**Data below**.
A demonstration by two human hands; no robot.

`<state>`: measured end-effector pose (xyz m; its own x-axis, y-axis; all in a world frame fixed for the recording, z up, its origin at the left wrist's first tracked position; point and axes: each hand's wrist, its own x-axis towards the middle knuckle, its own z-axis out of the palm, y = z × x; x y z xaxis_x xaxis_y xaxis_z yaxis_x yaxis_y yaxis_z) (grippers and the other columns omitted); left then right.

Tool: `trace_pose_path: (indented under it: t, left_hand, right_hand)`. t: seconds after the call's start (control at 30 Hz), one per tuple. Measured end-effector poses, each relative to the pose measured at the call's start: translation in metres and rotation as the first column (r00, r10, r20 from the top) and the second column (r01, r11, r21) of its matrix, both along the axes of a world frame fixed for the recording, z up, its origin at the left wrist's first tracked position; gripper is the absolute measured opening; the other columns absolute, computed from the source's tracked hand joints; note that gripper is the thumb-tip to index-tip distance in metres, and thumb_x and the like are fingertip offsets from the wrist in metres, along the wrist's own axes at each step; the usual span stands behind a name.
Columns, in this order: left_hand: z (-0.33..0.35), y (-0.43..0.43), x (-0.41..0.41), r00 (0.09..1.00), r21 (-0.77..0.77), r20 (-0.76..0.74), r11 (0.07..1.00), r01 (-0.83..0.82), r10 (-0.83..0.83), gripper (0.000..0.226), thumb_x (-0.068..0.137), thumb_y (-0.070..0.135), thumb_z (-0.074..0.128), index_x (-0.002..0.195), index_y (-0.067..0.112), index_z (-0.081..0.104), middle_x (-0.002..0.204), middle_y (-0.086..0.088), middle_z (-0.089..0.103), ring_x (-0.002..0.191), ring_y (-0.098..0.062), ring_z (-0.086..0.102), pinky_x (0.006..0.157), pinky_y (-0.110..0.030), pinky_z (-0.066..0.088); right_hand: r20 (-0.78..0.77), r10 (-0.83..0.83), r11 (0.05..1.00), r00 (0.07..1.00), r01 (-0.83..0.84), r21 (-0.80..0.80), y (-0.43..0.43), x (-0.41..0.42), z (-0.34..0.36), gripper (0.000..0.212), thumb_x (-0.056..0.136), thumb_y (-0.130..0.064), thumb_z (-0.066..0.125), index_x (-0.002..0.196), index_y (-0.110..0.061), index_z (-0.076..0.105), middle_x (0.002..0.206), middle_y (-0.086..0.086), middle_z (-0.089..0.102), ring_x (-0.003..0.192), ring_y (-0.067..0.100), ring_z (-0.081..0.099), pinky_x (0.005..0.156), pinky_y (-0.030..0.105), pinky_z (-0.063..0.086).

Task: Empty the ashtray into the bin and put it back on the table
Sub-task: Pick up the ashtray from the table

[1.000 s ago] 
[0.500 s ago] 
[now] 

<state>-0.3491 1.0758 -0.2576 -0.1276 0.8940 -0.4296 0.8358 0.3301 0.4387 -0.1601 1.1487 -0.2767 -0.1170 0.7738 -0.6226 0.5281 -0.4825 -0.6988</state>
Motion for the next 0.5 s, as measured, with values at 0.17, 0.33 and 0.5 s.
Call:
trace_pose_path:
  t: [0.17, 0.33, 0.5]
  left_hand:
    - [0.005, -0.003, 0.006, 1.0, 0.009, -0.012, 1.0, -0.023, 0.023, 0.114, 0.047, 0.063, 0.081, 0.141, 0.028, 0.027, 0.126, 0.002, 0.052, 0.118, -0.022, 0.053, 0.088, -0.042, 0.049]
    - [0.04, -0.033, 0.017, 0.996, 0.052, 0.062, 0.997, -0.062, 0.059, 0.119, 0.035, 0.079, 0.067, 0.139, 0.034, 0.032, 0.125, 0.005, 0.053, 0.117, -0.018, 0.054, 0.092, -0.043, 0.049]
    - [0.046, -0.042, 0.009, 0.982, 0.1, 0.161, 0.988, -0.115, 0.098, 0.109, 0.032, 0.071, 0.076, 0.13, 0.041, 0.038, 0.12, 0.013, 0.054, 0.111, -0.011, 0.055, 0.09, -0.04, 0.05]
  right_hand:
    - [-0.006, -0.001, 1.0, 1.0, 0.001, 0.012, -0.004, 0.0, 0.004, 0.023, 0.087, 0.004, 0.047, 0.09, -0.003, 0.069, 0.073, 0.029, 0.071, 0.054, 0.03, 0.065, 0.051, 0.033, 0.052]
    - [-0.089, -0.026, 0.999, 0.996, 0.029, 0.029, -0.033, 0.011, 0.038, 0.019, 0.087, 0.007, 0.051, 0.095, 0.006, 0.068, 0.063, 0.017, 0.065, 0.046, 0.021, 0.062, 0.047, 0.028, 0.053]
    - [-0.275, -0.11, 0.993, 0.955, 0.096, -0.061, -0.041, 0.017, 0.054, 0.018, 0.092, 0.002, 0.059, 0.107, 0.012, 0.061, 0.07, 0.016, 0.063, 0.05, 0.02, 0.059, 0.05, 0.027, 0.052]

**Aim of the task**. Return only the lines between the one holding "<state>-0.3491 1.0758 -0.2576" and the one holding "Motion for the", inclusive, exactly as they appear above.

**Output of the task**.
<state>-0.3491 1.0758 -0.2576 -0.1276 0.8940 -0.4296 0.8358 0.3301 0.4387 -0.1601 1.1487 -0.2767 -0.1170 0.7738 -0.6226 0.5281 -0.4825 -0.6988</state>
Motion for the next 0.5 s, as measured, with values at 0.17, 0.33 and 0.5 s.

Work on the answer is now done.